As we learned in The Neuroscience of Resilience:  Response Flexibility, “In order to cope with change, we have to be able to change how we cope.  The more flexible someone can be, not chaotic or floundering but no longer embedded in their neural cement, the more options they can identify, the more resilient they can be.”  As we continue on in this series on resilience, we are exploring the following questions:

Can we build up our own resilience?  How?  What does the brain and neuroscience have to do with it?

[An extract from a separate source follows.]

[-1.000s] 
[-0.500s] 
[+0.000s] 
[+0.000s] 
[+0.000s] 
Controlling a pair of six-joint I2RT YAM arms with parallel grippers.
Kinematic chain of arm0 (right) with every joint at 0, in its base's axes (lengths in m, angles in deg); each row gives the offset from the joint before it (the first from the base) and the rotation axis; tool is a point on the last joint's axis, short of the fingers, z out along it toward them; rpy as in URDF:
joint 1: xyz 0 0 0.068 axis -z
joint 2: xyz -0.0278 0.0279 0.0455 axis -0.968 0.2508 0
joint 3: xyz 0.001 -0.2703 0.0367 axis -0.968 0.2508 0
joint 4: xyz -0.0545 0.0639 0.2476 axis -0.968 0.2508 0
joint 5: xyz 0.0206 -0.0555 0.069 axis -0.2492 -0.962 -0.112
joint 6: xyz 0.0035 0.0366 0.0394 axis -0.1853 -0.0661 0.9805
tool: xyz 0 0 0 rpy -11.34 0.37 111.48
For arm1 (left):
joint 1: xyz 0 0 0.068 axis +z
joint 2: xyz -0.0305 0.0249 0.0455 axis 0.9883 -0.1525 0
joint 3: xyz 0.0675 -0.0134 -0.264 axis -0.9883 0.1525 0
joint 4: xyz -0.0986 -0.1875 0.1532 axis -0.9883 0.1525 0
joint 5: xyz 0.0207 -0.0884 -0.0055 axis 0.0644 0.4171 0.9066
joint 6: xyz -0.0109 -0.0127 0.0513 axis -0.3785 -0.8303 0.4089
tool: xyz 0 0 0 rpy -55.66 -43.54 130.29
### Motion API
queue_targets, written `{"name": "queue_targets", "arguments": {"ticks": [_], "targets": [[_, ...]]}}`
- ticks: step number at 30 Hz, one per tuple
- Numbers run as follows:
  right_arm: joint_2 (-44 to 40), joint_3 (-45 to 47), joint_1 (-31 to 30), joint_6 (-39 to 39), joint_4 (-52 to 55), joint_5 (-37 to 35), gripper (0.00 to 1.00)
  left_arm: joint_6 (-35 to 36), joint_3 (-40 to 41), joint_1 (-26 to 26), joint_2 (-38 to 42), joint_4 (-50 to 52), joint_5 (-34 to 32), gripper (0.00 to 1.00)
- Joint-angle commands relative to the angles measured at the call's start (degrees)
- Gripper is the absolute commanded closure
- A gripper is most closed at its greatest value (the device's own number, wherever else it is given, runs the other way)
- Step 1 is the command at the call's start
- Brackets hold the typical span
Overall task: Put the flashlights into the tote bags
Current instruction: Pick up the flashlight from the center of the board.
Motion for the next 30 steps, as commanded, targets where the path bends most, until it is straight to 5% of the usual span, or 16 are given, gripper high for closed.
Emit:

If you haven’t seen the previous posts in this series, I highly recommend you begin with the first article where we explored how regulation of the autonomic nervous system helps us to stay calm and engaged.  It will be useful for you to have the background information and read the follow-up pieces so you can more easily follow where we are going.  Now let’s at another aspect of the neuroscience of resilience:

Insight and Self-Awareness:

The integrative capacity of the pre-frontal cortex is also essential to be able to take in the difficult truth of trauma or tragedy – that “bad things happen to good people.”  To cope with the mysterious and precarious unpredictability of life, we have to be able to expand our perspective from “why me?” to “why not me?”  To realize my pain is part of the pain of the human condition, and get on with the work of coping.

The pre-frontal cortex is what creates the coherent narrative of a life – making sense, making meaning of everything that is happening to us as it happens (or later in wise retrospect).  To make sense of everything that has ever happened to us in one coherent whole.  We must be able to integrate “here’s what happened; here’s what I did or didn’t do; here’s how well that worked, or not; here’s what I’ve learned; here’s what I would do differently now or who I am differently now.”

The pre-frontal cortex creates the neural integration of the “story” – how we relate to our experience that becomes the platform for Dr. Dan Siegel’s acronym for mental health: FACES – to be flexible, adaptive, coherent, energized, stable – and that is the platform for the next step into the unfolding unknown.